::: SOURCE DATA :::

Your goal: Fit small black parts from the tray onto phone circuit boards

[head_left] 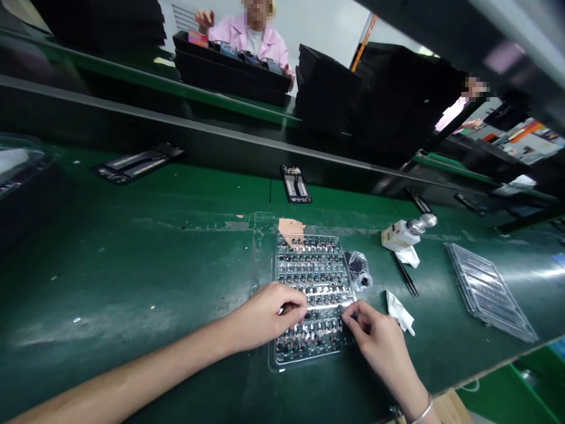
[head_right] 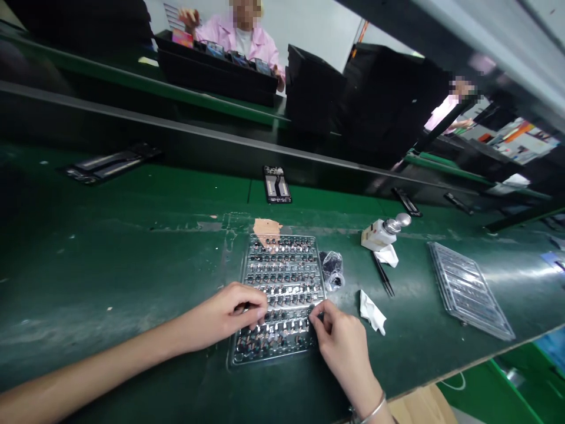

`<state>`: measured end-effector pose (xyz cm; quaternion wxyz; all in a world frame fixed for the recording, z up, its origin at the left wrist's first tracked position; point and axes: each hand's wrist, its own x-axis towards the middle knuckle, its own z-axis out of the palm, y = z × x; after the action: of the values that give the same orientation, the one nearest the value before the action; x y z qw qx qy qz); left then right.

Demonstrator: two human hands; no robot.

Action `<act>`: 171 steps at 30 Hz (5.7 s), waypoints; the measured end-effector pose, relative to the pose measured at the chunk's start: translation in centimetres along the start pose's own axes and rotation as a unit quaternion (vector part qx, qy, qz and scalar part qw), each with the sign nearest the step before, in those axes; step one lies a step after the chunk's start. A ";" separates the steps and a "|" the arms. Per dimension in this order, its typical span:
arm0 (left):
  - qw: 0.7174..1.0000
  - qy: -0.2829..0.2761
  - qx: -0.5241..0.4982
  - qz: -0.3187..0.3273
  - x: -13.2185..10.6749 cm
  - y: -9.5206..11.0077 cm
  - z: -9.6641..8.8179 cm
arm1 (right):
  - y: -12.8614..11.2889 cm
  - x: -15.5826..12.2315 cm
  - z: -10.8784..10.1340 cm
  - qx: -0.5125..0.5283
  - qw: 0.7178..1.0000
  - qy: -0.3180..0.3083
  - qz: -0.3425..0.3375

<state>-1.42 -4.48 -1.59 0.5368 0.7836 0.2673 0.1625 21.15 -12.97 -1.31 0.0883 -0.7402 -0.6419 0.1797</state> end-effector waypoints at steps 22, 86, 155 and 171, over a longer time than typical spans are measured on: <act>0.978 -0.022 -0.194 -0.071 0.3 0.2 -0.8 | 2.8 4.0 0.4 -0.340 0.896 0.265 -0.104; 0.943 0.097 -0.317 -0.040 1.1 -0.9 -0.8 | -5.8 0.6 0.7 0.155 0.915 0.218 -0.302; 0.917 0.354 0.051 0.174 -1.8 3.1 -1.5 | -7.5 1.1 0.7 0.670 0.742 -0.039 0.012; 0.802 0.230 0.408 0.370 -2.1 1.8 -0.9 | -7.4 0.6 1.8 0.637 0.768 -0.065 0.005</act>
<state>-3.13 -5.55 0.46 -0.0110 0.9093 0.1143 0.3999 13.75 -11.37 -0.40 0.4967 -0.5036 -0.3800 0.5961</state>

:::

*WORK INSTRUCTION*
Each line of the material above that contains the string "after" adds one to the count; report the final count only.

*ANSWER TO THIS PROBLEM*
2